Nel presentare il lavoro, Dini ha definito Misery come “Una grande opera sul potere magico della narrazione”. Cosa sente di poter aggiungere a questa dichiarazione, per lei che è, tra l’altro, il direttore artistico di Narramondo, associazione di teatro civile di narrazione? “La trama di Misery è nota ed è già di per sé un colpo di genio. Ciò che la rende veramente stupefacente, nell’atto della sua lettura e anche della messinscena, è questo: Annie si è innamorata del mito di Misery e non accetta la sua morte, al punto da obbligare Sheldon a far resuscitare il personaggio, ma attravero quell’atto, lo scrittore indaga nel suo intimo e scopre che lui per primo non ha completamente elaborato il lutto di Misery, sente di avere un conto in sospeso con lei. Nel prendere coscienza di questo, egli ritrova il suo talento narrativo, ed è una epifania per lui che era abituato a considerare quel genere di scrittura una paraletteratura d’intrattenimento. Dunque, attraverso la narrazione fa pace con il proprio Io più profondo, e riesce a salvarsi anche oggettivamente. È come Sherazade e lo è per Annie, per Misery e per se stesso, perchè alla fine comprende di essere “chiamato” alla narrazione. Il continuo rimando di significati alla forza della narrazione è sorprendente: la stessa Annie riattiva in Sheldon la vera scintilla creativa raccontandogli dei film a puntate che vedeva da bambina, e quindi la magia della narrazione non solo comunica il dramma di solitudine e malattia vissuto dalla donna, ma in maniera indiretta e subliminale restituisce allo scrittore il potere narrativo perduto. Ma non è finita, perché il genio di King riesce a fare altri salti mortali: Sheldon scopre la storia di Annie leggendo il libro con i ritagli di giornale che raccontano dei crimini commessi dalla donna, già conosciuta come Lady Dragon. Allo sguardo di Sheldon Annie si scopre dunque  persona e al tempo stesso personaggio, e ciò avviene sempre attraverso la forma della narrazione. E che dire della conclusione del romanzo? King scrive nell'ultima riga “ora la mia storia è raccontata”, quasi ad aprire una breccia autobiografica. Non nascondo che da ragazzo ho molto amato il romanzo, ma la grande abilità di questo autore mi è forse più chiara ora: quella magia della narrazione, che cerchiamo di rispettare anche nella messinscena, si ritrova solo nelle opere di chi, come lui, conosce perfettamente i meccanismi per evocarla”

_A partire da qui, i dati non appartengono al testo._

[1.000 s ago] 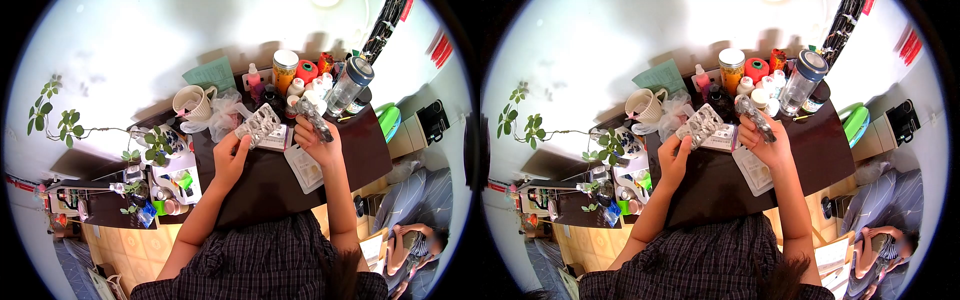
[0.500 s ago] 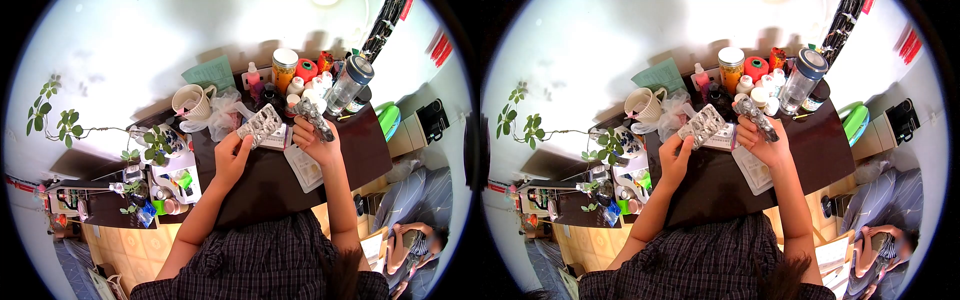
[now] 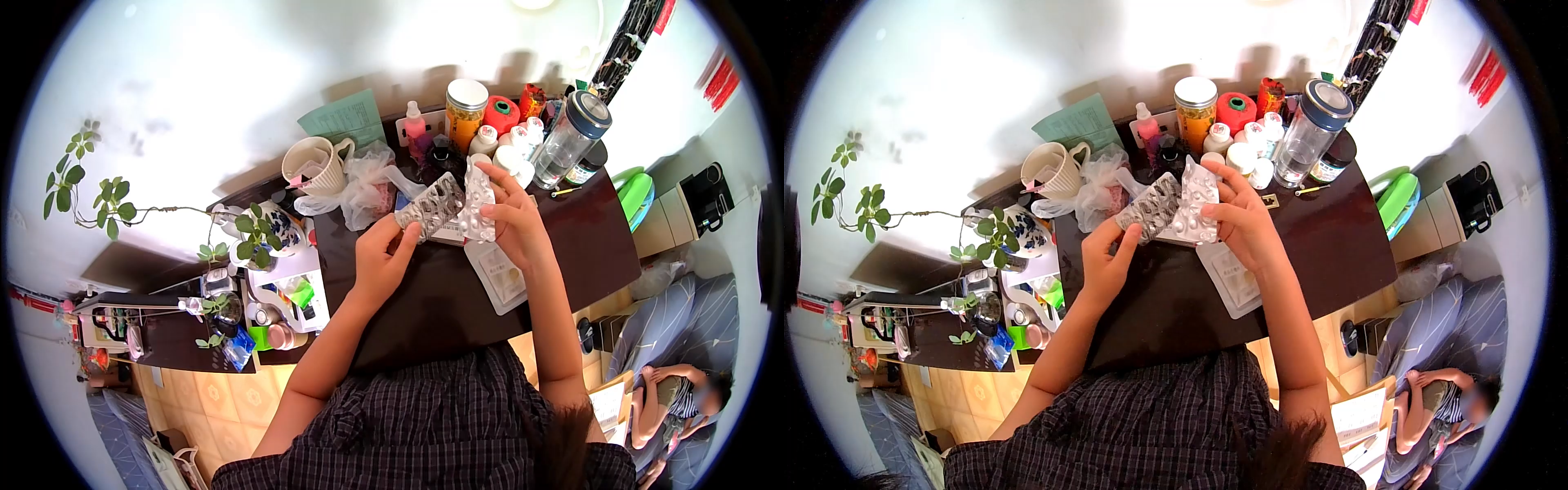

Grandi romanzi o grandi film che si fanno materia teatrale, ma che non nascono per il teatro. Come si crea l’alchimia perfetta sulla scena, partendo da linguaggi espressivi così differenti? “In questo caso specifico, è grazie al meticoloso lavoro di riduzione fatto da Goldman. Quando quelle parole diventano, poi, il corpo di un attore, si crea spontaneamente, un po’ di default, un nuovo immaginario nel pubblico. Avviene perché s'indaga nel testo, perchè si cercano le macro tematiche che muovono personaggi indimenticabili, diventati dei piccoli grandi classici, dei topoi letterari. Nel fare proprie queste figure, l’attore comincia a infondergli anima, respiro e nuova vita. Se si ha a disposizione una storia potente come questa è impossibile che non sappia assestarsi sul palcoscenico, nella densità della dimensione teatrale”

Ripensando al valore simbolico della storia…si può fuggire dalla propria vocazione?“Non credo. Quale che sia la vocazione, essa ci trova, come del resto alla fine della storia accade a Sheldon. Questo succede perché non è detto che a chiamarci sia una vocazione all’arte, alla scienza, o alla filosofia. A volte ciò che definiamo “vocazione” è più semplicemente la realizzazione del nostro Essere, della nostra natura e della nostra reale attitudine. No, non si può scappare da lei, ma per fortuna quando questa ci trova, lo fa senza sfoderare un minaccioso coltello!”